Unfortunately, this will not solve the problem completely. The init system is smart  enough to autostart the net.eth0 for scrips that need="net". You also need to edit the file I specified to tell the init system not to start the net. But you are quite right, it is the first step to solving the problem.

----------

## Odward

 *The Doctor wrote:*   

> The init system is smart enough to autostart the net.eth0 for scrips that need="net".

 

Hopefully I'm not sidetracking the thread, but for the sake of learning -if it's a reasonably easy answer- why wouldn't net.lo provide 'net'?

Also I assumed, I know that's dangerous, athena810 meant to say s/he uses wireless on the laptop so would still need networking.

If I understand your instructions it will not load any network at all by default.  I know the post said "I don't use wlan0" but then mentions

being a laptop, so it just seemed more likely that was a typo.  If that wasn't a typo, sorry for assuming  :P

----------

## The Doctor

 *Odward wrote:*   

>  *The Doctor wrote:*   The init system is smart enough to autostart the net.eth0 for scrips that need="net". 
> 
> Hopefully I'm not sidetracking the thread, but for the sake of learning -if it's a reasonably easy answer- why wouldn't net.lo provide 'net'?

 

Oh don't worry. Its right on topic and a very good question. net.lo is a local loopback device and yes I think it does something about providing net. But there we go with clever programmers who know that and also know that the external network is not provided. The innit scripts know what they need so they do not need to be explicitly enabled in the right order by user, unlike some other systems. so when the innit scripts say "I need this" the innit system looks for "this". In this case "this" is the network and the Gentoo innit system knows that "net.lo" is not the net it needs so it looks for the other nets.* scripts. In this case, the innit scrips think they need to start the scrips but that is not what you want so you need to tell the innit program that the net scripts are off the menu. Of course, it might not. It depends on what other scrips are started during the boot process.
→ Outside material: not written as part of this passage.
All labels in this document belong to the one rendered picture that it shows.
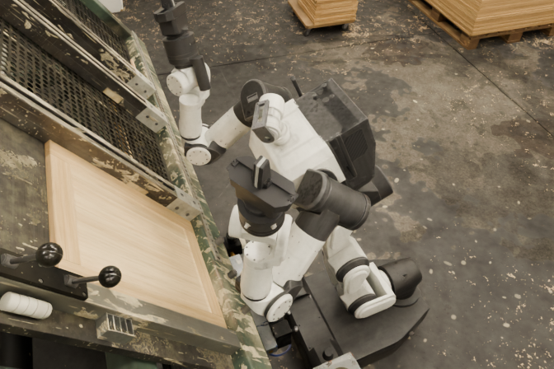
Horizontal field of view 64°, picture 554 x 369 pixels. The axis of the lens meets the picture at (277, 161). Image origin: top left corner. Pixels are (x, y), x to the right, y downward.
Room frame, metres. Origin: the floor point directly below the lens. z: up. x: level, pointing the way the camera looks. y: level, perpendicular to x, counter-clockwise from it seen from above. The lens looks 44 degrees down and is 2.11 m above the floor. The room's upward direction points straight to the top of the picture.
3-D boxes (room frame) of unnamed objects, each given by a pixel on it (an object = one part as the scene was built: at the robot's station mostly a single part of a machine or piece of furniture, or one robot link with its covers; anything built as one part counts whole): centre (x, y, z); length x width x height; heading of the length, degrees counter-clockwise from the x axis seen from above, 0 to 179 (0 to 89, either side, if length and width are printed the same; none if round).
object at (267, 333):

The reason one would do this is to run something like wicd or other GUI which handles the network but doesn't quite do it in the same way.

Of course, blacklisting the net.wlan0 script only is possible by specifying RC_PLUG_SERVICES="!net.wlan0"

----------

## khayyam

 *Odward wrote:*   

>  *The Doctor wrote:*   The init system is smart enough to autostart the net.eth0 for scrips that need="net". 
> 
> Hopefully I'm not sidetracking the thread, but for the sake of learning -if it's a reasonably easy answer- why wouldn't net.lo provide 'net'?

 

Odward ... you might be interested in this thread from the gentoo-dev mailing list.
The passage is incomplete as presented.